*** Opening of Dataset excerpt ***

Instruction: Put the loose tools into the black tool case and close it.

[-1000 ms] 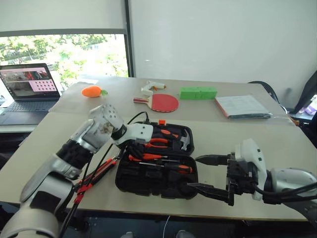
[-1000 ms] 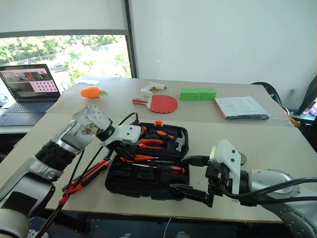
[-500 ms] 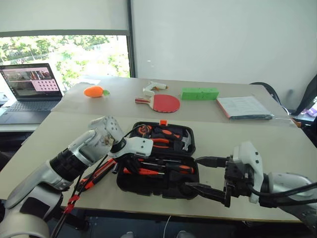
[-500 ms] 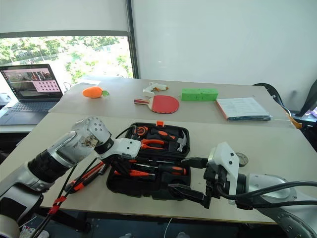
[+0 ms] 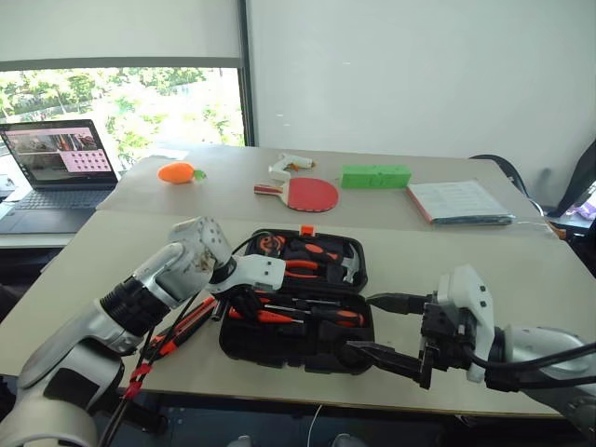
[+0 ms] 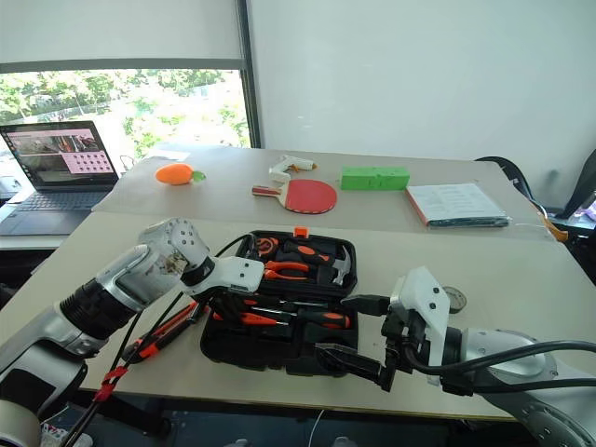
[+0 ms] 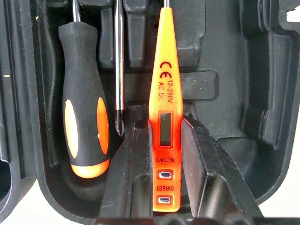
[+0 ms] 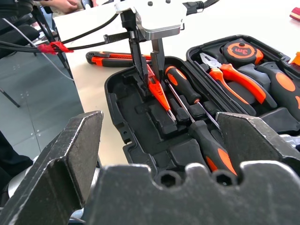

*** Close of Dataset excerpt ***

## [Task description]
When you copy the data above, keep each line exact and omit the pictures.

## [Result below]
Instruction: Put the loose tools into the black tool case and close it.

[-1000 ms] 
[-1000 ms] 
[-500 ms] 
[-500 ms] 
[+0 ms] 
[+0 ms] 
[+0 ms] 
[+0 ms] 

The answer has been given, and the exercise is done.